I came across the following piece of code, and I'm struggling to figure out exactly what's going on:
1 2
int n = 10;
std::vector<std::vector<int> > adjacencyMatrix(n, std::vector<int>(0))
I see that it is a vector of vectors, so it's essentially a matrix. However, the initialization of adjacencyMatrix is quite confusing. What is going on when we say adjacencyMatrix(n, std::vector<int>(0))? I'm assuming it's making n=10 rows of vectors, but I'm not too sure what std::vector<int>(0) does. Any help would be much appreciated.
Be careful when making matrices like this, because there's no way to ensure that the matrix doesn't end up jagged. That is, one row with one number of columns, and another row with a different number of columns.
I wonder why so many use nested vectors instead of using a simple vector wrapped in a class.
There must be a performance problem if you have a matrix 1000x1000
I wonder why so many use nested vectors instead of using a simple vector wrapped in a class.
Well, a nested vector is the most straightforward analog of a matrix, conceptually speaking. A lot of people don't realize that you can map a matrix onto a sequential structure.
There must be a performance problem if you have a matrix 1000x1000
Nah, I doubt it. Not anymore, now that we have move semantics. A nested vector is less space-efficient, though, because it needs to store more pointers. Also there a slight penalty when iterating all cells, since not all cells are contiguous in memory. The cache is less effective like that.
Let's assume that a vector<vector<int>> is used to represent an n-by-m matrix (n being the size of the outer vector and m being the sizes of the inner vectors. n > 0 && m > 0), and that there's an equivalent Matrix<int> that internally uses a single vector<int>.
Creation:
vector<vector<int>>:
Allocations: n + 1 (one for the outer and one for each inner)
Assignments: n * m
Matrix<int>:
Allocations: 1
Assignments: n * m
Notes: Creation happens only once, and the cost of initializing the cells to zero asymptotically overpowers the cost of allocation anyway.
Adding a row (n):
vector<vector<int>>:
Allocations: 1 or 2. The outer vector can be grown in O(1) if it has unused capacity. The new vector always has to be allocated.
Assignments: m
Matrix<int>:
Allocations: 0 or 1. The vector may have unused capacity.

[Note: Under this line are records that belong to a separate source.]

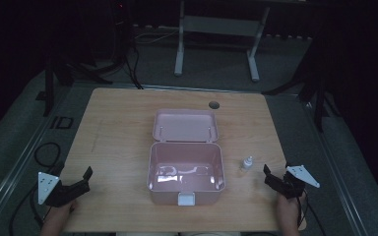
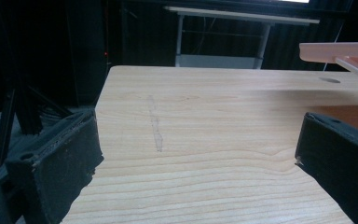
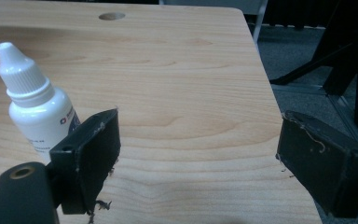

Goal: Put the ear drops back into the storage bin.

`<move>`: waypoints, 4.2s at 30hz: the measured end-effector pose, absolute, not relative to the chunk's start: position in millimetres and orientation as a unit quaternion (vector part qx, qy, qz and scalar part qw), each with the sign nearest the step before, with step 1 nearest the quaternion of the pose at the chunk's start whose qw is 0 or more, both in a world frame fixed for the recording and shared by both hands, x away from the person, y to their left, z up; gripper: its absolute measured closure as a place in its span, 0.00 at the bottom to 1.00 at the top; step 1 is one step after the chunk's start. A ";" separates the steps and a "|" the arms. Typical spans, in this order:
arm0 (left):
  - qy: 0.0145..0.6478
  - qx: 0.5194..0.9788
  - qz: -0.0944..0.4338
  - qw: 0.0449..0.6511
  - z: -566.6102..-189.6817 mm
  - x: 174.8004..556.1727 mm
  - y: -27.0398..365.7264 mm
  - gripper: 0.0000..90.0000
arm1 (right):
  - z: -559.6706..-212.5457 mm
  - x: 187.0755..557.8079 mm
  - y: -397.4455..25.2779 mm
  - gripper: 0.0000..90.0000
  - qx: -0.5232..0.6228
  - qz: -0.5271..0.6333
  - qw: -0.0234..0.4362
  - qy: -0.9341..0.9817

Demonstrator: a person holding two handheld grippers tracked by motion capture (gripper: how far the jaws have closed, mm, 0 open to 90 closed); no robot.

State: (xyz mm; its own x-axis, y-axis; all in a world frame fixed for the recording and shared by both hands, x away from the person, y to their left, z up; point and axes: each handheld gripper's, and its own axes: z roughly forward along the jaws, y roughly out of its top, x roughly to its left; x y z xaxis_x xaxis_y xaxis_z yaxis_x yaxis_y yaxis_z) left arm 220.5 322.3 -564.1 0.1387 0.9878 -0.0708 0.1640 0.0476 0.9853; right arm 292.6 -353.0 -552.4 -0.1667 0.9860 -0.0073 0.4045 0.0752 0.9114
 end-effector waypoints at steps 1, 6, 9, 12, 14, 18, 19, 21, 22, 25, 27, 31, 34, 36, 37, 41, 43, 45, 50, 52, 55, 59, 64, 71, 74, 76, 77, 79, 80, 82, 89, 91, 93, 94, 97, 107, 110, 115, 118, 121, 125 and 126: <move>0.515 0.559 0.406 0.507 -564.1 220.4 322.3 0.00 | -552.4 293.2 -353.3 0.14 0.539 0.413 0.350 0.646; 0.516 0.559 0.405 0.507 -564.1 220.5 322.5 0.00 | -550.8 296.4 -353.6 0.15 0.537 0.407 0.337 0.658; 0.516 0.559 0.405 0.507 -564.1 220.5 322.4 0.00 | -547.8 298.6 -352.1 0.15 0.535 0.402 0.330 0.666; 0.516 0.559 0.405 0.508 -564.1 220.5 322.5 0.00 | -545.3 301.0 -351.7 0.15 0.538 0.391 0.321 0.674; 0.515 0.559 0.405 0.508 -564.1 220.4 322.5 0.00 | -545.2 303.2 -353.3 0.15 0.545 0.382 0.310 0.680; 0.515 0.559 0.405 0.509 -564.1 220.4 322.4 0.00 | -545.5 305.1 -354.5 0.15 0.542 0.371 0.299 0.692; 0.515 0.559 0.405 0.508 -564.1 220.4 322.6 0.00 | -545.1 305.3 -355.1 0.15 0.542 0.370 0.296 0.694; 0.515 0.559 0.405 0.508 -564.1 220.4 322.6 0.00 | -543.7 305.6 -356.4 0.15 0.546 0.369 0.282 0.698; 0.515 0.559 0.405 0.508 -564.1 220.4 322.5 0.00 | -542.9 305.7 -356.9 0.15 0.546 0.367 0.275 0.701; 0.515 0.560 0.405 0.508 -564.1 220.4 322.4 0.00 | -540.1 305.8 -356.5 0.15 0.540 0.347 0.262 0.721; 0.515 0.560 0.405 0.508 -564.1 220.4 322.4 0.00 | -538.0 306.0 -356.3 0.16 0.537 0.329 0.245 0.737; 0.514 0.560 0.405 0.507 -564.1 220.5 322.3 0.00 | -536.3 307.0 -356.8 0.16 0.537 0.303 0.219 0.757; 0.515 0.560 0.405 0.507 -564.0 220.5 322.3 0.00 | -534.7 307.7 -356.3 0.16 0.529 0.275 0.204 0.776; 0.515 0.560 0.405 0.507 -564.0 220.5 322.4 0.00 | -533.0 308.2 -353.7 0.16 0.523 0.244 0.183 0.796; 0.515 0.560 0.405 0.507 -564.0 220.5 322.4 0.00 | -532.2 308.2 -352.8 0.16 0.520 0.231 0.176 0.803; 0.515 0.560 0.405 0.507 -564.0 220.5 322.4 0.00 | -528.5 307.9 -348.8 0.16 0.511 0.191 0.143 0.826; 0.514 0.560 0.405 0.507 -564.1 220.4 322.3 0.00 | -526.9 307.7 -347.5 0.16 0.507 0.178 0.123 0.834; 0.514 0.560 0.405 0.508 -564.1 220.5 322.3 0.00 | -526.0 307.5 -346.7 0.16 0.502 0.167 0.115 0.841; 0.515 0.560 0.405 0.507 -564.1 220.5 322.3 0.00 | -521.0 307.0 -342.7 0.16 0.483 0.117 0.079 0.864; 0.515 0.560 0.406 0.507 -564.1 220.4 322.3 0.00 | -517.9 307.3 -342.5 0.16 0.478 0.104 0.072 0.869; 0.515 0.560 0.406 0.507 -564.1 220.4 322.2 0.00 | -515.0 307.6 -342.4 0.16 0.473 0.094 0.065 0.873; 0.515 0.560 0.406 0.507 -564.1 220.5 322.3 0.00 | -507.0 310.1 -341.9 0.16 0.457 0.048 0.046 0.887; 0.516 0.560 0.405 0.507 -564.0 220.6 322.3 0.00 | -502.6 310.2 -336.8 0.17 0.424 -0.010 0.013 0.906; 0.516 0.559 0.405 0.507 -564.0 220.6 322.4 0.00 | -504.5 311.7 -329.2 0.17 0.403 -0.027 -0.024 0.915; 0.516 0.559 0.405 0.507 -564.0 220.6 322.4 0.00 | -503.9 314.2 -327.0 0.17 0.406 -0.028 -0.025 0.913; 0.516 0.559 0.405 0.507 -564.0 220.6 322.5 0.00 | -502.6 316.7 -326.5 0.16 0.408 -0.021 -0.023 0.912; 0.516 0.559 0.405 0.507 -564.0 220.6 322.5 0.00 | -501.7 318.8 -326.3 0.15 0.408 -0.014 -0.020 0.913; 0.517 0.558 0.404 0.508 -564.0 220.7 322.4 0.00 | -500.4 321.0 -325.2 0.15 0.408 -0.011 -0.008 0.913; 0.517 0.559 0.404 0.507 -564.0 220.7 322.5 0.00 | -500.1 322.8 -325.2 0.15 0.404 -0.007 -0.007 0.915; 0.517 0.558 0.404 0.508 -564.0 220.7 322.5 0.00 | -498.6 325.4 -323.5 0.14 0.402 -0.002 -0.006 0.916; 0.517 0.559 0.404 0.507 -563.9 220.8 322.7 0.00 | -492.8 338.6 -318.1 0.15 0.394 0.001 0.006 0.919; 0.518 0.559 0.402 0.507 -563.9 221.0 322.8 0.00 | -491.7 343.4 -316.2 0.16 0.397 -0.001 0.006 0.918; 0.518 0.559 0.402 0.508 -563.9 221.1 322.9 0.00 | -490.5 348.9 -314.3 0.23 0.402 0.002 0.007 0.916; 0.518 0.560 0.402 0.507 -563.9 221.1 322.9 0.00 | -490.5 351.6 -313.2 0.23 0.399 0.002 0.006 0.917; 0.517 0.560 0.402 0.508 -563.9 221.1 322.8 0.00 | -490.2 359.8 -308.8 0.24 0.401 0.006 -0.004 0.916; 0.517 0.559 0.402 0.508 -564.0 220.9 322.8 0.00 | -482.7 386.0 -287.0 0.25 0.396 0.006 -0.026 0.918; 0.516 0.560 0.403 0.508 -563.9 220.8 322.8 0.00 | -480.8 391.4 -281.0 0.23 0.397 0.006 -0.022 0.918; 0.516 0.559 0.402 0.509 -564.0 220.8 322.9 0.00 | -480.7 400.5 -270.1 0.18 0.402 0.012 -0.011 0.916; 0.516 0.560 0.402 0.509 -564.0 220.8 322.9 0.00 | -482.9 405.7 -264.0 0.17 0.404 0.014 -0.016 0.914; 0.515 0.560 0.402 0.510 -564.0 220.8 322.9 0.00 | -486.2 410.6 -258.8 0.24 0.401 0.002 -0.017 0.916; 0.515 0.560 0.402 0.510 -564.0 220.7 322.9 0.00 | -489.3 414.3 -252.4 0.37 0.391 0.001 -0.020 0.920; 0.515 0.560 0.402 0.510 -564.0 220.8 322.9 0.00 | -489.3 414.3 -252.4 0.37 0.391 0.001 -0.020 0.920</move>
State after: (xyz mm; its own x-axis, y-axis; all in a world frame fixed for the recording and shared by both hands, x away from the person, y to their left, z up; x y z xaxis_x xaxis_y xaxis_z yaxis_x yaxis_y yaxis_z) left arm 220.8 322.9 -564.0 0.1466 0.9864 -0.0748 0.1667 0.0499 0.9848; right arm 414.3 -252.4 -489.3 -0.6936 0.7194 0.0372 0.7195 0.6944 -0.0139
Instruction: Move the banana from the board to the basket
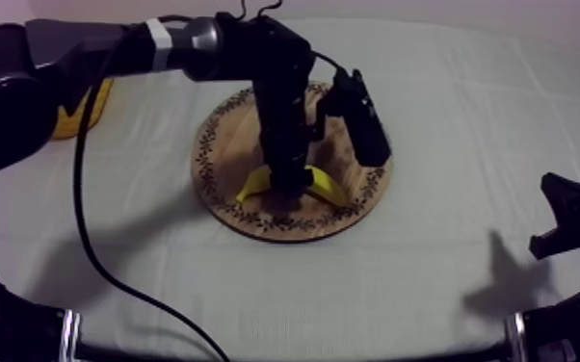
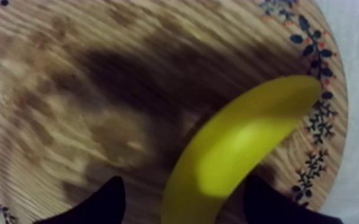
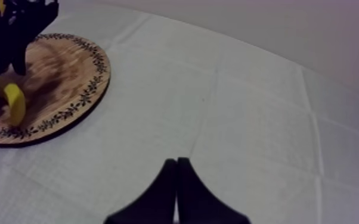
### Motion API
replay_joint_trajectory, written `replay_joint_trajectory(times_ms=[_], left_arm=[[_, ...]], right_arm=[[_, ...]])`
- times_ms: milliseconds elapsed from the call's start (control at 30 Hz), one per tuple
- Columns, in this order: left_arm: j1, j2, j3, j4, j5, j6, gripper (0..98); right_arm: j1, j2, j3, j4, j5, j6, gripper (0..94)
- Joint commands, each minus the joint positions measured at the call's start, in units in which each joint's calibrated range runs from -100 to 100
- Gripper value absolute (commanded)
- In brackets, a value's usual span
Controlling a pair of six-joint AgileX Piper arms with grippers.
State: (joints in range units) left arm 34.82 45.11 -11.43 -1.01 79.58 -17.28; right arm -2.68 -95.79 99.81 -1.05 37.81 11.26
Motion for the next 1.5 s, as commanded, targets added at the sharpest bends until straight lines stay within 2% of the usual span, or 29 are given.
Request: replay_joint_trajectory(times_ms=[0, 167, 333, 600, 967, 1233, 1467], left_arm=[[-0.12, 0.31, -0.35, 0.08, 0.07, -0.06, 66.4], [-0.24, 1.29, -1.63, 0.27, 0.33, 0.28, 43.7], [0.03, 2.28, -2.52, 0.15, 1.13, 0.55, 35.9], [-0.63, -2.43, -0.47, -0.49, 1.36, 2.45, 15.7], [-4.94, -18.86, 4.05, -3.78, 7.00, 6.11, 10.2], [-9.71, -29.97, 8.20, -4.11, 8.43, 6.93, 8.9], [-16.69, -38.13, 11.01, -4.01, 8.51, 6.40, 9.7]], right_arm=[[0.00, 0.03, -0.03, 0.00, 0.01, 0.00, 0.2], [0.00, 0.03, -0.03, 0.00, 0.01, 0.00, 0.2], [0.00, 0.03, -0.03, 0.00, 0.01, 0.00, 0.2], [0.00, 0.03, -0.03, 0.00, 0.01, 0.00, 0.2], [0.00, 0.03, -0.03, 0.00, 0.01, 0.00, 0.2], [0.00, 0.03, -0.03, 0.00, 0.01, 0.00, 0.2], [0.00, 0.03, -0.03, 0.00, 0.01, 0.00, 0.2]])
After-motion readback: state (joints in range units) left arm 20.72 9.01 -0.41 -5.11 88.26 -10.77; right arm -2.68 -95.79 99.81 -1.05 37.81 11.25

Assignments: either m or n * m. If the vector doesn't have unused capacity, all cells have to be copied.
Adding a column (m):
vector<vector<int>>:
Allocations: between 0 and n. Each inner vector may have unused capacity.
Assignments: between n and n*m. At least, the new column has to be initialized. Every inner vector that doesn't have unused capacity has to be copied.
Matrix<int>:
Allocations: 0 or 1. The vector may have unused capacity.
Assignments: n * m. Adding a column always involves shifting the cells around.
Conclusion: Asymptotically, a nested vector is always at least as fast as a Matrix<int>. During creation a nested vector may be marginally slower. A Matrix<int> is always more costly to grow than a nested vector.
I didn't compare access times, since that doesn't involve allocation. I believe Matrix<int> will be faster due to cache effects. Even without a cache, accessing a Matrix<int> involves fewer and cheaper operations than accessing a nested vector.
is matrix[row * mRows + col] really cheaper than a 2D vector's [row][col] access? Tell me more about these "cache effects" ;D
There might be an invisible maintenance cost (math) for translating some matrix operations to 1D, but once these are ironed out, I suppose it could work.
The cache for the most part takes advantage of locality of reference, which you lose if you need to jump around in memory to look for the next cell. Obviously a nested vector is not as bad as a linked list, but a single vector will still be faster.
But like I said, even if your system didn't have a cache, vector[row * mRows + col] involves fewer operations than vector[row][col].
vector[row * mRows + col]:
1 2 3 4 5
//(Pseudo-Assembly)
byte *pointer = vector.array;
int element = row * mRows + col;
int offset = element * sizeof(element_type);
load(pointer + offset);
vector[row][col]:
1 2 3 4 5 6 7 8
//(Pseudo-Assembly)
byte *pointer = vector.array;
int element = row;
int offset = element * sizeof(outer_element_type);
pointer = load(pointer + offset);
element = col;
offset = element * sizeof(inner_element_type);
load(pointer + offset);
The loads will be the most expensive operations.
Besides just performance, a single vector has other advantages. It's more space-efficient, it's easier to copy (often a single memcpy() is enough), it's easier to store in files (if you don't care about portability, a single std::ostream::write() will save it).
There might be an invisible maintenance cost (math) for translating some matrix operations to 1D
Nah, you just write your access(x, y) function and then implement your math using that. Otherwise you'll pull your hair out.